WORK ORDER
Scan the lines below for "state" and copy the matches.

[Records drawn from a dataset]
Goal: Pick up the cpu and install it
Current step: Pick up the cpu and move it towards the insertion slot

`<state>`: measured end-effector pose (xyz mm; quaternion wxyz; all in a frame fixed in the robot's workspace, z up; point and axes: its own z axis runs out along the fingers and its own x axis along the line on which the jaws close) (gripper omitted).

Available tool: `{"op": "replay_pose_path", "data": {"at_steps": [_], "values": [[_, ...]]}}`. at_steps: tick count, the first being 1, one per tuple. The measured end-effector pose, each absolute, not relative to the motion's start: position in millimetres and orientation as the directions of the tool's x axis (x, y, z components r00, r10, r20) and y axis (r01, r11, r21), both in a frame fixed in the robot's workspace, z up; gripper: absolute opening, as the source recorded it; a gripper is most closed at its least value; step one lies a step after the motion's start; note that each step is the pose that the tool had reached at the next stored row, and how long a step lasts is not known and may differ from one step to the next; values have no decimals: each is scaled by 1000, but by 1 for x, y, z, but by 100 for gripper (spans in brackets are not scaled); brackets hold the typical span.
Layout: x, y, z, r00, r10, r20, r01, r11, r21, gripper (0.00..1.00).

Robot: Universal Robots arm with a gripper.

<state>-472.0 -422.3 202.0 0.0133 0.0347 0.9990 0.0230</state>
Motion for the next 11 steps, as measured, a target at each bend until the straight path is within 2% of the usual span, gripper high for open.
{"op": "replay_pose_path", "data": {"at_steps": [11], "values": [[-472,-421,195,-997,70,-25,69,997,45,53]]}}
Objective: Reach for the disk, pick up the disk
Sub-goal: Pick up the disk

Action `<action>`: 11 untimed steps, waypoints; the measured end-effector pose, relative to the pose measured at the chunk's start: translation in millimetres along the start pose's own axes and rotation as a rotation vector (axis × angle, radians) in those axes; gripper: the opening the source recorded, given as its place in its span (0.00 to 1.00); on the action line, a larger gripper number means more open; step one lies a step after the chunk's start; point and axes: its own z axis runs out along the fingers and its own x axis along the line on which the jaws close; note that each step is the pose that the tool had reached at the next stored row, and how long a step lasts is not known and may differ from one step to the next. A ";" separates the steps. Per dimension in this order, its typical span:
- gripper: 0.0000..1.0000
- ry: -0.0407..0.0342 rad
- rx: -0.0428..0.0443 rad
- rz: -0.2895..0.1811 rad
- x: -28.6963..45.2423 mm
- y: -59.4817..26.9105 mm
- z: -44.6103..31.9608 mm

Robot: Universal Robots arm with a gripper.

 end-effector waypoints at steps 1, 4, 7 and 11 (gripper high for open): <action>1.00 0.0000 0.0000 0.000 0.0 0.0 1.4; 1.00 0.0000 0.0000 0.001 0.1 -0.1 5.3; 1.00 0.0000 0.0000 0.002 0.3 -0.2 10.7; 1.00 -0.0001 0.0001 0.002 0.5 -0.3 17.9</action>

SOLUTION FOR THIS TASK
`<state>`: measured end-effector pose (xyz mm; quaternion wxyz; all in a frame fixed in the robot's workspace, z up; point and axes: its own z axis runs out along the fingers and its own x axis along the line on which the jaws close) (gripper omitted).
<state>-472.0 -422.3 202.0 0.0133 0.0347 0.9990 0.0230</state>

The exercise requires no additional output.